7 anos atrás
Há 7 anos eu chegava a Brasília. Nunca havia posto os pés nesta cidade. Nutria um desejo imenso de sair do Rio de Janeiro. Apesar de carioca, nunca suportei seu calor e sua balbúrdia. O Planalto Central, porém, nunca chegara sequer a ser cogitado como um destino possível. Eu nem lembrava que Brasília existia.
Não sabia o que esperar. A minha imagem mental de Brasília se restringia à Esplanada dos Ministérios, tal como mostrada pela Rede Globo nas tomadas externas das notícias de corrupção no Congresso. Imaginava uma terra árida, um clima desértico, tão deserto quanto a cidade nos fins de semana, quando todos voltavam para sua terra natal em busca de um pouco de civilização e os rolos de feno eram soprados pelo vento em ruas desoladas e empoeiradas. E quando a mudança se concretizou, os amigos tentavam me consolar: "Pelo menos lá se pode deixar o pacote de bolachas aberto sem que elas amoleçam". "Ao menos lá a roupa seca de um dia para o outro". "A passagem aérea está barata e você pode vir pro Rio todo o mês".
| Eu em 31/07/2006 |
Quando me perguntavam se eu gostava de Brasília eu respondia que achava que ninguém gostava verdadeiramente de Brasília. As pessoas se acostumavam com ela e, quando menos esperavam, não sabiam mais viver em outra cidade. No início foi assim. Dizia a mim mesmo que tinha vindo para dar certo. Me apegava às coisas boas da cidade e tentava ignorar as suas mazelas. Ainda não a considerava uma morada definitiva quando, para a minha surpresa, me vi batalhando para ficar aqui quando a decisão mais natural parecia ser voltar para casa.

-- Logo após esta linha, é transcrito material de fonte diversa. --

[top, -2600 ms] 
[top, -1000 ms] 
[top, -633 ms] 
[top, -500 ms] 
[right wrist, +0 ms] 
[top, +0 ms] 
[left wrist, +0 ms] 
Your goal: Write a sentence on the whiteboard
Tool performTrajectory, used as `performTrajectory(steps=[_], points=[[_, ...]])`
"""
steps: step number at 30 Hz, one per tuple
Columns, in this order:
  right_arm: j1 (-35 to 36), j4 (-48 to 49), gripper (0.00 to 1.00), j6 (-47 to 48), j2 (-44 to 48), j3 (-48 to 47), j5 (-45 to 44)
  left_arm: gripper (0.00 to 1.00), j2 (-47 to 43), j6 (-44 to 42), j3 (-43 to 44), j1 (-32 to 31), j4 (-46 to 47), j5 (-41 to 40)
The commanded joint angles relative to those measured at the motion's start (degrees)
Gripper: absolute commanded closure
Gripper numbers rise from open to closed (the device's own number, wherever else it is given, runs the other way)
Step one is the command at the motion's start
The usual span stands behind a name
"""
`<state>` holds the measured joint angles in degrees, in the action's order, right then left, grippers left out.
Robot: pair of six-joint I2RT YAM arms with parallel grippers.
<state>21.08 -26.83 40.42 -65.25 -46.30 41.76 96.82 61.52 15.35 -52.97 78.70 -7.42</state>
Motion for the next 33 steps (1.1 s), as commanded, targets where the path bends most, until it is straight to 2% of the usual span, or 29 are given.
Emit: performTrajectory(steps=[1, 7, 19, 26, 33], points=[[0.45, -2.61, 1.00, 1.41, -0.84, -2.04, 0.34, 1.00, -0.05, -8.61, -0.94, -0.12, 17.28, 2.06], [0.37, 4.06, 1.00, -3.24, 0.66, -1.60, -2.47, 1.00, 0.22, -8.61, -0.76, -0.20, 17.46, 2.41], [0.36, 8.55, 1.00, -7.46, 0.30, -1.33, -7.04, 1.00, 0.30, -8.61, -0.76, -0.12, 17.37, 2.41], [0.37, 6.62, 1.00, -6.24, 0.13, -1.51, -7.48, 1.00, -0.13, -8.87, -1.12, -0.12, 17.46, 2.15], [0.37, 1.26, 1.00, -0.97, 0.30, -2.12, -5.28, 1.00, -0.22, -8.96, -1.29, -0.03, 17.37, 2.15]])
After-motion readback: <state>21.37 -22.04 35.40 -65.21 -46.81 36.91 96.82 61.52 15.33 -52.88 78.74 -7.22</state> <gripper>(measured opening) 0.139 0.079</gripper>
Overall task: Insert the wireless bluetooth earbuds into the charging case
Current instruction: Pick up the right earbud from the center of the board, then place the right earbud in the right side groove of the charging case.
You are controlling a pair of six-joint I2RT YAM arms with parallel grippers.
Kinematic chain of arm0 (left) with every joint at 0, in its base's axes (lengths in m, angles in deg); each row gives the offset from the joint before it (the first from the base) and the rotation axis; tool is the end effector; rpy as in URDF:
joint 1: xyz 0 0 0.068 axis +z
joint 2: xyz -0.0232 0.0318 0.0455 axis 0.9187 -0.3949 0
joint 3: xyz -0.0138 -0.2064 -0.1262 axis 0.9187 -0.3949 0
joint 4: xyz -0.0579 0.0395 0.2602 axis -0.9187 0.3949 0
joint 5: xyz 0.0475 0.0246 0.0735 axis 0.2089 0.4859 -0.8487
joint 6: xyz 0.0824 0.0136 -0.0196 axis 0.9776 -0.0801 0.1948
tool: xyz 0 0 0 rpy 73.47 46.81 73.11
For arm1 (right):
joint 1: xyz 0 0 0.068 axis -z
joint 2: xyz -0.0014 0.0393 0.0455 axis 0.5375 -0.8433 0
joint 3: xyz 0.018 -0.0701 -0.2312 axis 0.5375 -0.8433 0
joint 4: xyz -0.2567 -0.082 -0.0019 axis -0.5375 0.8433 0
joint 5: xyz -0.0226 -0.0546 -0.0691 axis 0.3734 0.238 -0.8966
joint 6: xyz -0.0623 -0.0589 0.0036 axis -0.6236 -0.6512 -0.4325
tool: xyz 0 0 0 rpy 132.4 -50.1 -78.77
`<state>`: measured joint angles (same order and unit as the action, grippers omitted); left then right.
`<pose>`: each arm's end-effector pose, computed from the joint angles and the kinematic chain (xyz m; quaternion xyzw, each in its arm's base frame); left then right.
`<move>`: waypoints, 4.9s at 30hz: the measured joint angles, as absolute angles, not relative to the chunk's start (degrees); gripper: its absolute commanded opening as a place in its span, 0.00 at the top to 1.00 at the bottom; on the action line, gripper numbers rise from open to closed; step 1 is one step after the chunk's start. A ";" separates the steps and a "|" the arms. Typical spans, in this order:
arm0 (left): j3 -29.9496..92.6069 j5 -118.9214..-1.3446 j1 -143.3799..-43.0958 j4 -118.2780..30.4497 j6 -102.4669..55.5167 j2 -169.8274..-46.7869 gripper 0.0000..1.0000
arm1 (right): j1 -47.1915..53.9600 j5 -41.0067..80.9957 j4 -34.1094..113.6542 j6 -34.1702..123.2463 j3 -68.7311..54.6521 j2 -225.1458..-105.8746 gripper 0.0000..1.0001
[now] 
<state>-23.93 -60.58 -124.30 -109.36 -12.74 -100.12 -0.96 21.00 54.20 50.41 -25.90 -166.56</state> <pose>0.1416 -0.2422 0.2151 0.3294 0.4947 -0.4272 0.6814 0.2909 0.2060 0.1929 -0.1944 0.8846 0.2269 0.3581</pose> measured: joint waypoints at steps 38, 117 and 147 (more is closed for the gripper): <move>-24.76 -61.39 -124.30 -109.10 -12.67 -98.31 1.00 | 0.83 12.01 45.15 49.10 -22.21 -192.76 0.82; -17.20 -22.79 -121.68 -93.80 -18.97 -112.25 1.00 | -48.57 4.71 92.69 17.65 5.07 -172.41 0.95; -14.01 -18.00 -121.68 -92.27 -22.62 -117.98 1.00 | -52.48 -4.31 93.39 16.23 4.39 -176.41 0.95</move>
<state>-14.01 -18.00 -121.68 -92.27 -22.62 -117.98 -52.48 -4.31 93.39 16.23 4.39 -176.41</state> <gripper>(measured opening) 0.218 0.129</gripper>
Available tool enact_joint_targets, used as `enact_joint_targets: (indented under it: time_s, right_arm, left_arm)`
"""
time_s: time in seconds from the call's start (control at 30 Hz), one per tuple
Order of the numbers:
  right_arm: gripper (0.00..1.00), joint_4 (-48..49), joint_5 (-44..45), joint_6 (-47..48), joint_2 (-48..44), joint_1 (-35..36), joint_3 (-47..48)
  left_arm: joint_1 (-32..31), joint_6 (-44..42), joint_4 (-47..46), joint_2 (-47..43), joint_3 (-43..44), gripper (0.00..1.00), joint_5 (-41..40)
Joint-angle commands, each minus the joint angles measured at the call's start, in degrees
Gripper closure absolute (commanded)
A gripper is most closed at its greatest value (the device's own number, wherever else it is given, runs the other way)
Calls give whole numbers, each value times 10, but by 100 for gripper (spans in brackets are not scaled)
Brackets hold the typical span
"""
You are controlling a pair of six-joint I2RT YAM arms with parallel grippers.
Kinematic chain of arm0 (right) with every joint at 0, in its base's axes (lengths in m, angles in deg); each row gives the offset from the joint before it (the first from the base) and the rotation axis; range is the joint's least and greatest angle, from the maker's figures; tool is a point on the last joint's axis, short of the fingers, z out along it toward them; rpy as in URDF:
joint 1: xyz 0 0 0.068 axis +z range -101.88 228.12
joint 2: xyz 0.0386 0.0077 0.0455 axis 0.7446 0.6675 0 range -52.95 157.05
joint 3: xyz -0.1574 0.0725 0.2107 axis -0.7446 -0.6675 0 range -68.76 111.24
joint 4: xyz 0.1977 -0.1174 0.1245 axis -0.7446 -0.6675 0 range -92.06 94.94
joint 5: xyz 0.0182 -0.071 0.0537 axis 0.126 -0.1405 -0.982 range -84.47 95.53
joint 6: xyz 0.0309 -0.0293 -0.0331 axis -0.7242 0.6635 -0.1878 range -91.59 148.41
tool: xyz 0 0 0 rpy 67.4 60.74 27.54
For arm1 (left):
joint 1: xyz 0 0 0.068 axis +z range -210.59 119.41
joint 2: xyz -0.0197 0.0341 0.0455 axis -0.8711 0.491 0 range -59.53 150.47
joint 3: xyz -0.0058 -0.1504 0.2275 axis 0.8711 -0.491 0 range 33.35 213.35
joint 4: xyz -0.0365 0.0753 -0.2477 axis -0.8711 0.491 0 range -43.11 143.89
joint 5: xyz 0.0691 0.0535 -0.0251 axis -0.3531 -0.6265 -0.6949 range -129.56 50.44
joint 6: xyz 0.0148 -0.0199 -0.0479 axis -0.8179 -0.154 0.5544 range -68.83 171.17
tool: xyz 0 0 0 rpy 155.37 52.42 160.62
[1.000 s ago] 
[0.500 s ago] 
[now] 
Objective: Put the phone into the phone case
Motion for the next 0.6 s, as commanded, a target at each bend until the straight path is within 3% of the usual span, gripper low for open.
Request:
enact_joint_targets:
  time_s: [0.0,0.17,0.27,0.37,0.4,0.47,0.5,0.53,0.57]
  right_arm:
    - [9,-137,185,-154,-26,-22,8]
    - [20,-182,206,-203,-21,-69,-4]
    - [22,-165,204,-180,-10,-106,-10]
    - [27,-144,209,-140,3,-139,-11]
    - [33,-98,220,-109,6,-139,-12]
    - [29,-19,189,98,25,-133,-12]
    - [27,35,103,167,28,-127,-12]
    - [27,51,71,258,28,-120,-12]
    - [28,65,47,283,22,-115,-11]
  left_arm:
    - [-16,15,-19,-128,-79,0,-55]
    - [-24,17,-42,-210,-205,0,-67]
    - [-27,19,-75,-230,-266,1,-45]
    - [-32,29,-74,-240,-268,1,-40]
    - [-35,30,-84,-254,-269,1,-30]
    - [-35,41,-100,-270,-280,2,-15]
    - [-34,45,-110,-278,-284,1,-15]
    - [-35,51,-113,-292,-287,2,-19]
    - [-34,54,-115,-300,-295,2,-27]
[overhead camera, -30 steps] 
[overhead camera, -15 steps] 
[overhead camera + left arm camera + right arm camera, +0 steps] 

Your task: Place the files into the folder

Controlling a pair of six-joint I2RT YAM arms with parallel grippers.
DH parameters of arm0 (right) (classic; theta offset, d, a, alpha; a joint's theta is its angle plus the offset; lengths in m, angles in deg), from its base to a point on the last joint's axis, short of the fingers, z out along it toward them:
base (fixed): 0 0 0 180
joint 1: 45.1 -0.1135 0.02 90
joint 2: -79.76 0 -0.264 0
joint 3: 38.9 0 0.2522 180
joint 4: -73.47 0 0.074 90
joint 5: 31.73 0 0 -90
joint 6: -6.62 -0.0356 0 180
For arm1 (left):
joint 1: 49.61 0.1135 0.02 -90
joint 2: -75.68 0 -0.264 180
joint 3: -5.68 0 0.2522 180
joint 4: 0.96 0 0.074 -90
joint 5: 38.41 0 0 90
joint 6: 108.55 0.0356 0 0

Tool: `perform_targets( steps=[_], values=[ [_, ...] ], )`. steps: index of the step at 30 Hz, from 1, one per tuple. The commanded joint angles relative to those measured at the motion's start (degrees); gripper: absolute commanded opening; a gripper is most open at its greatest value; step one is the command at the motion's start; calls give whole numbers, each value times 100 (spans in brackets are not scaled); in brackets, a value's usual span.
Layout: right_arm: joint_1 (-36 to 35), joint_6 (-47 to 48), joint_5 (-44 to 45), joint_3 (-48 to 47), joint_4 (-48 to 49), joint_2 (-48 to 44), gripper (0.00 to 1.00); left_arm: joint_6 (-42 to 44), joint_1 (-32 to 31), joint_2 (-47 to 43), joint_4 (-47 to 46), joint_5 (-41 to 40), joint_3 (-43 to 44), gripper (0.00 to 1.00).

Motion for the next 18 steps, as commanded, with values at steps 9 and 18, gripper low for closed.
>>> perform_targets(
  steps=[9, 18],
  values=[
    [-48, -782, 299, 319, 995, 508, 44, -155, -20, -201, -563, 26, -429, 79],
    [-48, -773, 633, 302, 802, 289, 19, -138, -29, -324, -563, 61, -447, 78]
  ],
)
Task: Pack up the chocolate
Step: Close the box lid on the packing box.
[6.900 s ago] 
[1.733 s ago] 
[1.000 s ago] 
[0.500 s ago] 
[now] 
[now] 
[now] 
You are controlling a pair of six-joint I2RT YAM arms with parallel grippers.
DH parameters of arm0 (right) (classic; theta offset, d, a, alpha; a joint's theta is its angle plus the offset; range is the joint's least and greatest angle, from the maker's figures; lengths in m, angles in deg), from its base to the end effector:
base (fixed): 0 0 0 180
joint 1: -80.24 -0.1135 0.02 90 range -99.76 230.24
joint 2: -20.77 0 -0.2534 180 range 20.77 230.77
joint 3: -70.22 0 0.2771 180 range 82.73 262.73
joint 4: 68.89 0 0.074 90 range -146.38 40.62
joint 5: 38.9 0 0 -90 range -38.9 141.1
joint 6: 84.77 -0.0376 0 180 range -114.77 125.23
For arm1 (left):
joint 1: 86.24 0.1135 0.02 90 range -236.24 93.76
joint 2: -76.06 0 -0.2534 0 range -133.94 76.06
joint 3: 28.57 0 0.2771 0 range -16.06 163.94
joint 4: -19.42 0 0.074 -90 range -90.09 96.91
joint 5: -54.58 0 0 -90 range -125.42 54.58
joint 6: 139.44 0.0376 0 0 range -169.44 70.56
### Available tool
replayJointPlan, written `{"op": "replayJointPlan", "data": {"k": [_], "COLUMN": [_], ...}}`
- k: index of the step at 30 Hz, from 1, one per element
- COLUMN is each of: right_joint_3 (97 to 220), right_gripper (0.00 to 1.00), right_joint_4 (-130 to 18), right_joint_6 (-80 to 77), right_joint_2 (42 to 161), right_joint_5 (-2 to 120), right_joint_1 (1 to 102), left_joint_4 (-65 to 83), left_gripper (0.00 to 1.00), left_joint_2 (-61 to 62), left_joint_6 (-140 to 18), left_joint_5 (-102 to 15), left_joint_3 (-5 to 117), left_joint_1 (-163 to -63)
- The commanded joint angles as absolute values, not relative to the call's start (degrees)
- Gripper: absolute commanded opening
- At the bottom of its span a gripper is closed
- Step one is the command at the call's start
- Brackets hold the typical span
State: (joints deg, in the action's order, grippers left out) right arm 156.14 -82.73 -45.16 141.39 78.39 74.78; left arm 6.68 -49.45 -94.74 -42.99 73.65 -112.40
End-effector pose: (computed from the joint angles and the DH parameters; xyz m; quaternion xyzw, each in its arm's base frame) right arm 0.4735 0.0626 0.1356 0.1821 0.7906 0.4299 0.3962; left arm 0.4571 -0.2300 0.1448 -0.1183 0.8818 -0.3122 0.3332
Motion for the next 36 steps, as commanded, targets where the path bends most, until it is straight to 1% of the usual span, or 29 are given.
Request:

Só que o Rio não era mais minha casa. Brasília era. Aprendi a fazer tesourinhas, embora deva confessar que de vez em quando me enrolo para chegar em algumas comerciais sem a ajuda do Waze. Aprendi a gostar da seca. Aprendi que Brasília não tem mar mas tem o céu. Não tem praia mas tem o Lago. Não tem calçadas mas... Bem... Brasília não tem calçadas.
Por vezes me decepcionei. Ao descobrir que não existe o Lote 14 na Ceilândia. Ao perceber que o plenário da Câmara é muito menor do que parece na televisão. Ao perceber que as pessoas que vêm para cá imaginam Brasília como uma etapa provisória em suas vidas gerando alta rotatividade nas turmas dos colégio e baixo estabelecimento de laços afetivos.
Trocando em miúdos, porém, Brasília me fez bem. Quando a poeira assentou, ainda nos meus primeiros meses, percebi que a vida financeira estava bem encaminhada. Faltava resolver a vida em si. Faltava largar o cigarro, a vida sedentária, a pressão alta e o colesterol. E aí Brasília me ensinou a correr. Aprendi que correr é simples. Aprendi que é recompensador. Aprendi que vicia tanto quanto nicotina. Aprendi que quem corre 5, logo quer correr 10. Aprendi que correr uma maratona é fácil quando se treina - e que o treino é mais desafiador do que a prova em si. Aprendi que uma maratona é um ótimo pretexto para conhecer outra cidade, outro país. Coloquei esses ensinamentos em prática quando meu casamento acabou e eu fui correr em Atenas para cicatrizar as feridas. Corri nas ruas de Milão, na chuva em Florença, em torno do Coliseu em Roma, margeando os canais, em Veneza.
Quando a corrida passou a ser pouco, Brasília me ensinou a pedalar. Conheci a neve atravessando a Cordilheira dos Andes numa bicicleta. Aprendi que não há modo melhor de se conhecer uma cidade do que em cima de uma bike e, assim, pedalei em Amsterdã, Hamburgo, Berlim, Lisboa, Praga, Viena, Milão. Aprendi que pedalar do Rio para Friburgo não é uma distância tão grande assim e que, se sair de manhãzinha, dá para chegar no início da tarde.
Brasília me ensinou. Me fortaleceu. Me apresentou pessoas. Me moldou. Não tenho dúvidas que, ao me olhar no espelho, enxergo uma pessoa melhor do que aquela que aqui chegou, 7 anos atrás.